Immersa nei miei pensieri di gloria, mi viene istintivo raccontare a Charles della mia prima volta su un go-kart, dell'incidente, di quella risata che mi ha rimbombato nella testa tutto il pomeriggio dopo le sue parole, e che inevitabilmente ha spento in me quel giorno la scintilla che solo in pochi riescono a mantenere accesa e ad alimentare finché non diventa fuoco.
Charles mi ascolta coinvolto e leggo nel suo sguardo una nota di puro dolore, o forse è mera compassione e mi illudo che ci sia un barlume di empatia fra noi due. Ma so che è per il brutto scherzo che mi ha giocato la vita dandomi passione e forse anche talento, insieme ad una paura restrittiva e debilitante, come solo la paura può essere.
"Mi dispiace tanto Emma" commenta quando finisco il mio racconto.
Rimaniamo entrambi in silenzio a guardare l'ultimo spicchio di sole andare a nascondersi dietro l'orizzonte, per poi scomparire del tutto.
"Per questo ci tengo così tanto alle tue traiettorie, anzi, alle tue performance come direbbe Edoardo" aggiungo sfiorando con lo sguardo per un'ultima volta le curve della pista, prima di alzarmi e andare verso la macchina.
Lui sta ancora qualche secondo seduto, poi mi raggiunge con una corsetta e si mette a camminare a fianco a me.
"Se fossi venuto da solo sarebbe stato inutile" dice ad un certo momento e intuisco che è il suo modo per ringraziarmi di avergli raccontato un parte così intima del mio passato.
Gli sorrido in risposta e continuo a farlo anche mentre con uno scatto fulmineo balza in avanti per aprirmi la portiera, da vero gentiluomo.

"Bella la 500, davvero, ma è un po' fredda" dico sfregandomi le mani congelate.
"Trovi sempre un punto critico tu, eh?" commenta inclinando la testa e lanciandomi uno dei suoi classici sguardi di sbieco, che non riesco mai a decifrare.

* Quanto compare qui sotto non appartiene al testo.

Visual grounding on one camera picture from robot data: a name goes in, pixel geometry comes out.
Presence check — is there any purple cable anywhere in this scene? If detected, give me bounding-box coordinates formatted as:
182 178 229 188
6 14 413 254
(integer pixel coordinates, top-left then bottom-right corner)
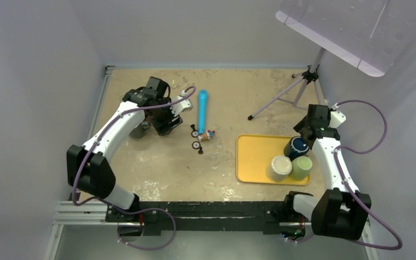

Per fortuna arriviamo presto al capannone e scopro che il suo amico meccanico è andato via, anche se la i8 è ancora appesa.
Solo ora noto quanto il garage sia carino: un divano nell'angolo è in tinta con la livrea dell'auto e invece di un lampadario ci sono tante lucine bianche avvolte intorno agli scaffali a illuminare la stanza.
"Mi piace questo posto" gli dico giocherellando con una matriosca che ho trovato su una mensola.
"Non ce l'ho da molto, ma appena l'ho visto me ne sono innamorato. Era già arredato così e mi è subito sembrato un piccolo rifugio"
"Un piccolo rifugio da che cosa?"
"Più che altro dai giornalisti, è stressante averli sempre intorno. Non mi sento a mio agio davanti alle telecamere, anche se mi piacciono, non fraintendermi. È solo che a volte ho bisogno di stare un po' da solo"
"Ah, se vuoi stare da solo allora io vado" dico cercando di strappargli uno dei suoi sorrisi che mi piacciono tanto.
" 'Solo' nel senso di 'con chi mi interessa' " aggiunge, improvvisamente serio.
"Quindi rientro in questa categoria" dico abbassando un po' il tono di voce, così che debba avvicinarsi di più a me.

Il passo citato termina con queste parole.